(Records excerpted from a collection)
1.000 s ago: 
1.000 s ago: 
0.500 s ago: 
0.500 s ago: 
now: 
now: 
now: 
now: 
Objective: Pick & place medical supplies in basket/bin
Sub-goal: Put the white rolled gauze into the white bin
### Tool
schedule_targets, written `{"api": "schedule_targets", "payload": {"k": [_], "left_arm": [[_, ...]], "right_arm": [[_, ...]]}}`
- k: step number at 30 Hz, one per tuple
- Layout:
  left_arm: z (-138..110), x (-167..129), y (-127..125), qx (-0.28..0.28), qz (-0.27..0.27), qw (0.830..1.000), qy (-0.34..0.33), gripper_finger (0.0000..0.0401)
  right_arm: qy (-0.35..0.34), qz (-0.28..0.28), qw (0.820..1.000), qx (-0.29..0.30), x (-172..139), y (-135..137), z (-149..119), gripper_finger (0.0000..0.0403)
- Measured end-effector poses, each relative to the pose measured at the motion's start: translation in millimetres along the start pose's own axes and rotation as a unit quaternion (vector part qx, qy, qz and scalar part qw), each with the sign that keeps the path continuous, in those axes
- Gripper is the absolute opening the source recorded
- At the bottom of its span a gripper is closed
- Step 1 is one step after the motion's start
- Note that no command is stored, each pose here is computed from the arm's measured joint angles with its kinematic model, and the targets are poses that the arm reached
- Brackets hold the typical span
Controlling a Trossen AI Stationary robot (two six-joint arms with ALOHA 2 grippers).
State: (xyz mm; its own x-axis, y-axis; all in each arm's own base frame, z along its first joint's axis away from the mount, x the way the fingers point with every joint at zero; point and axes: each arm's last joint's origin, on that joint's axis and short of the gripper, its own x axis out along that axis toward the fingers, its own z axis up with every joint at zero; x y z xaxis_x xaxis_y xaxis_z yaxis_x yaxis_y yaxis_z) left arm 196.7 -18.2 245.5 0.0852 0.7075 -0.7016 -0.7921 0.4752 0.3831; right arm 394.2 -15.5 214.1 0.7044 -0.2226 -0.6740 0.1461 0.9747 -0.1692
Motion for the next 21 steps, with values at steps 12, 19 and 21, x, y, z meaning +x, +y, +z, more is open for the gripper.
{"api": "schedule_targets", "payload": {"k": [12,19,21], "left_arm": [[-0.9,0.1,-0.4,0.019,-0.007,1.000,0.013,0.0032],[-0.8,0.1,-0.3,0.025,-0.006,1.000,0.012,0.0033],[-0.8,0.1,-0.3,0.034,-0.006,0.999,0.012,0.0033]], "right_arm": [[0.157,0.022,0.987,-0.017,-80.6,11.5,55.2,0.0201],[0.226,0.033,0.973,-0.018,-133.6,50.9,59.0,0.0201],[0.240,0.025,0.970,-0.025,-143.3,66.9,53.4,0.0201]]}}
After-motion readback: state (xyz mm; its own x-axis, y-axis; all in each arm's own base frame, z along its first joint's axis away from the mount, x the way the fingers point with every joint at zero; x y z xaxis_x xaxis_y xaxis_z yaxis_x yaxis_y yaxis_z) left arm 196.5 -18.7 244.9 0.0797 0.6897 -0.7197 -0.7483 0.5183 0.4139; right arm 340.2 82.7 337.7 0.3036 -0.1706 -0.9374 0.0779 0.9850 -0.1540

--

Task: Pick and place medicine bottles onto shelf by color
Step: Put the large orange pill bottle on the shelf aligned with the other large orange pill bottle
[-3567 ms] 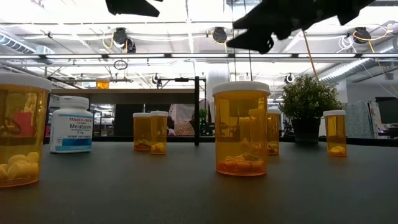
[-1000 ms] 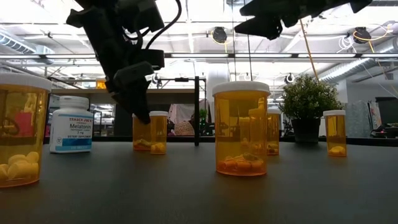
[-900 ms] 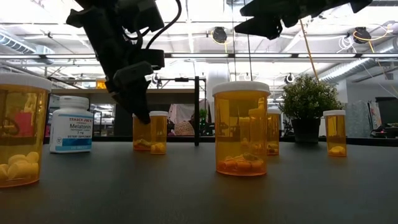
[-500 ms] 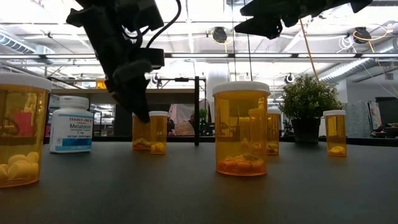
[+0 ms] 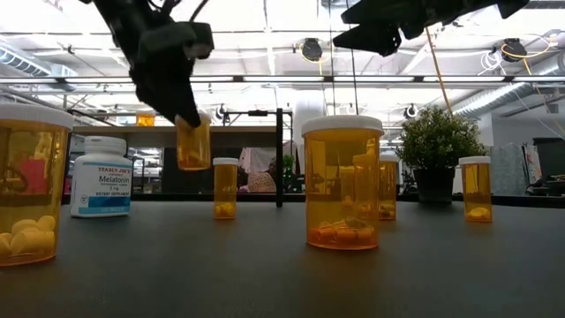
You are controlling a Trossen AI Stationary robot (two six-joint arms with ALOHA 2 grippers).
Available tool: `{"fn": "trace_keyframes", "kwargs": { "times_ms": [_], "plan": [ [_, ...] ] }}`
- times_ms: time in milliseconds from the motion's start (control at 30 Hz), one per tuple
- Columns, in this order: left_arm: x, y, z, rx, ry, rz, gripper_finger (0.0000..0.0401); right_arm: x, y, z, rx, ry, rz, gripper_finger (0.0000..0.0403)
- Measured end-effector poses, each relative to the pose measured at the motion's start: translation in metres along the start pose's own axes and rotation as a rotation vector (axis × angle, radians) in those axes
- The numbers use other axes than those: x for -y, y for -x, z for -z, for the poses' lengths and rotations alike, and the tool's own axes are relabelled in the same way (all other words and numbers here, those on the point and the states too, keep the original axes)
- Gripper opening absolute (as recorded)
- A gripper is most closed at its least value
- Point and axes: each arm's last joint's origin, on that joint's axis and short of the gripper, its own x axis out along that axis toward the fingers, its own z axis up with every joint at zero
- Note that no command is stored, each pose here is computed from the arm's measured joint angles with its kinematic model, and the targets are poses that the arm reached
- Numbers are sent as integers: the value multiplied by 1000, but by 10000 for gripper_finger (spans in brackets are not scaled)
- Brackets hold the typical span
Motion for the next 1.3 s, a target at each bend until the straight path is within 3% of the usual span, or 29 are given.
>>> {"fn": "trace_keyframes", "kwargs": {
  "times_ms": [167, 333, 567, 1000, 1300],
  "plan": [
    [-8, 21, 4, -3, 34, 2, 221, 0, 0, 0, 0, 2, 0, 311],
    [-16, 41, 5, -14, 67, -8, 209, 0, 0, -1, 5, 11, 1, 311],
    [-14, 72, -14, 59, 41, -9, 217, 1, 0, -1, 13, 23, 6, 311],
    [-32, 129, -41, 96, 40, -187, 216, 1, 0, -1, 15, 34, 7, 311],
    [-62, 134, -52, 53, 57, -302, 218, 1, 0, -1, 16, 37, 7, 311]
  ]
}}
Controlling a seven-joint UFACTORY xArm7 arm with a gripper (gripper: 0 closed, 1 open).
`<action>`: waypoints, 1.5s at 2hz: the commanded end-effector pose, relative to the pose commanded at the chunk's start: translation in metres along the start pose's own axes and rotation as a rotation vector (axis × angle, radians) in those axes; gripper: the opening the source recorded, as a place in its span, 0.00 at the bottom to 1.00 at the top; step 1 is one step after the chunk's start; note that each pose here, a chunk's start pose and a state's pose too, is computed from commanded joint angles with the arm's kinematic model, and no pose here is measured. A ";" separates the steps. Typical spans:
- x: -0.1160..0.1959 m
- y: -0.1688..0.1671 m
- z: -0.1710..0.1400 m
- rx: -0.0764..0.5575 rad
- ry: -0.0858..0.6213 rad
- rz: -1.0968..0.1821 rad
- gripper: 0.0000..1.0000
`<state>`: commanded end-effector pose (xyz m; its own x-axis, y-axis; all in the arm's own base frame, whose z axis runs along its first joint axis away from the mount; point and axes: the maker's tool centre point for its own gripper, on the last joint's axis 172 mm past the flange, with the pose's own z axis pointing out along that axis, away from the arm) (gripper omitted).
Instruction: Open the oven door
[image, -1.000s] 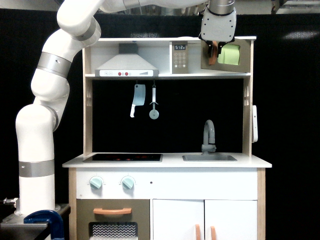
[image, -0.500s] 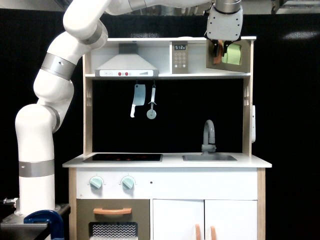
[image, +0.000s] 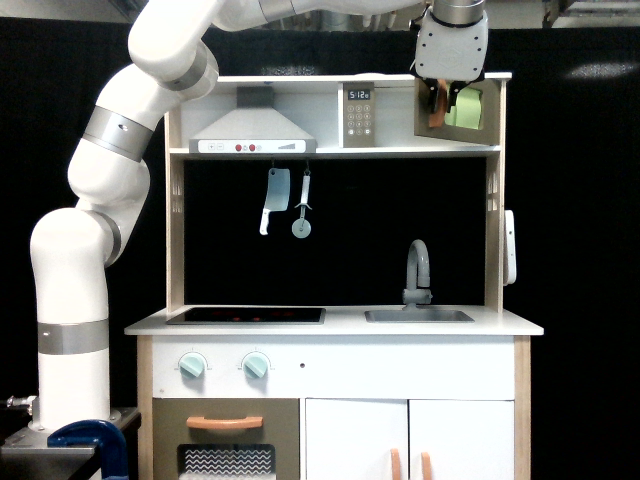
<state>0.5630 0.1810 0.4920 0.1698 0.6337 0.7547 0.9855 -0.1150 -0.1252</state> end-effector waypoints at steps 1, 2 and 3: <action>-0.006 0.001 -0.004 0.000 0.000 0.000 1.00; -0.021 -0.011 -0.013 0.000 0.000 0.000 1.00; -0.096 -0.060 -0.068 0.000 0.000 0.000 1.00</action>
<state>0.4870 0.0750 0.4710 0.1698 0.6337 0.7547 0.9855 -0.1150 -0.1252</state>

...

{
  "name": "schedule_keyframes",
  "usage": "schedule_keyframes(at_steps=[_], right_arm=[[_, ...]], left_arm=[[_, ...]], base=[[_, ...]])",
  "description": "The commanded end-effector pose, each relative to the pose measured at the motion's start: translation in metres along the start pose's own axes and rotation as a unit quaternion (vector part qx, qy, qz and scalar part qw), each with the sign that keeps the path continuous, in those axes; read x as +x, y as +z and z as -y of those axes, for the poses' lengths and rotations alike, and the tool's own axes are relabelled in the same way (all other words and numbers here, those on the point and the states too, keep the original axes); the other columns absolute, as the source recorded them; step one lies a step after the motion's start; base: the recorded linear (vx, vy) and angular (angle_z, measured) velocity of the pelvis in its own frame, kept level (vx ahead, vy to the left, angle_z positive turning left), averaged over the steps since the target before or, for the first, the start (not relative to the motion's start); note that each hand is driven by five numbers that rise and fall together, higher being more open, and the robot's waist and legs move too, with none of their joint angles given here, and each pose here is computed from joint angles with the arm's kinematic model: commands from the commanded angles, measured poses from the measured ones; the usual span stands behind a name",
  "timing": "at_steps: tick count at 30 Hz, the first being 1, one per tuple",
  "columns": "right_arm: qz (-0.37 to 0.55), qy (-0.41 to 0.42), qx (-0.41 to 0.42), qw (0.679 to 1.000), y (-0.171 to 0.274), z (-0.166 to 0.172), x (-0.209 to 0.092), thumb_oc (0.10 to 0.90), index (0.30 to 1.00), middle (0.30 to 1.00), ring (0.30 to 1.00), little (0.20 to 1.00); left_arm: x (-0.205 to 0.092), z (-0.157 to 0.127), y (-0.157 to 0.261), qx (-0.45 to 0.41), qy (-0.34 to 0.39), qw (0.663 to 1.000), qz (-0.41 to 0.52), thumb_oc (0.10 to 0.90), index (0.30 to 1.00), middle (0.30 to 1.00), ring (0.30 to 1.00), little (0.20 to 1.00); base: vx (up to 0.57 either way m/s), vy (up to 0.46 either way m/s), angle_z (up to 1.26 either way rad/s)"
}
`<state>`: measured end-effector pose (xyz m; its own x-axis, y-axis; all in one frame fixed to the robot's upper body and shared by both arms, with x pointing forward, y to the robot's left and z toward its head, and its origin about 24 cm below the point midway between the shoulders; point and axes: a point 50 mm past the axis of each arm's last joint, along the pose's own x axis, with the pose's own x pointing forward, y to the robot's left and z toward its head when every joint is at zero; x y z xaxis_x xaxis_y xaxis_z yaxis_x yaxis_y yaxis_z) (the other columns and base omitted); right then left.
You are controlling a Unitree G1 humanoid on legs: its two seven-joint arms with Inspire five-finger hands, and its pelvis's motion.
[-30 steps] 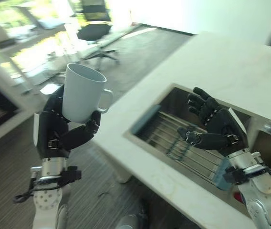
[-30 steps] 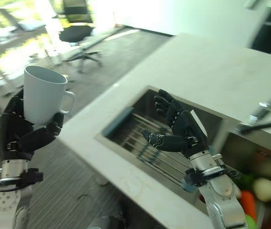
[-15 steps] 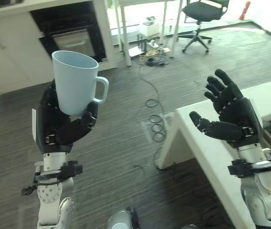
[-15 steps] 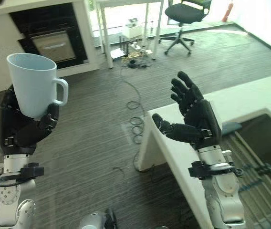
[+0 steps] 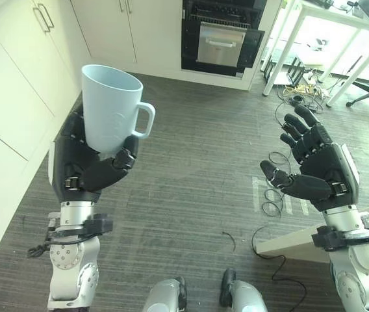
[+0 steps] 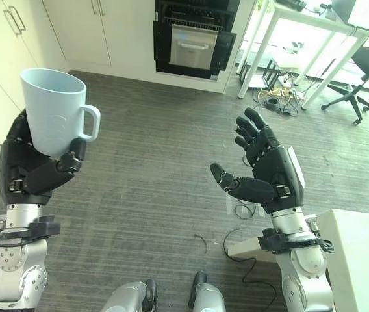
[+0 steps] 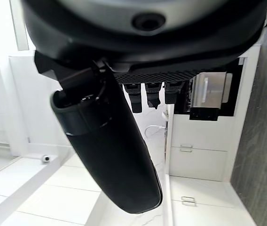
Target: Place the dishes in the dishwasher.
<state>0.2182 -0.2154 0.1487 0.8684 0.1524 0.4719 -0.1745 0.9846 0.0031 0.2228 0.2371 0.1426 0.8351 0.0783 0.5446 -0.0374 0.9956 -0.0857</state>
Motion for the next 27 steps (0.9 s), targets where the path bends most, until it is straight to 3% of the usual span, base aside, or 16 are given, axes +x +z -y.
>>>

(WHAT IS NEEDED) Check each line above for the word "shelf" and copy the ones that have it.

(WRITTEN SOLUTION)
Task: Pick and place medicine bottles onto shelf by color
Step: Put the large orange pill bottle on the shelf aligned with the other large orange pill bottle

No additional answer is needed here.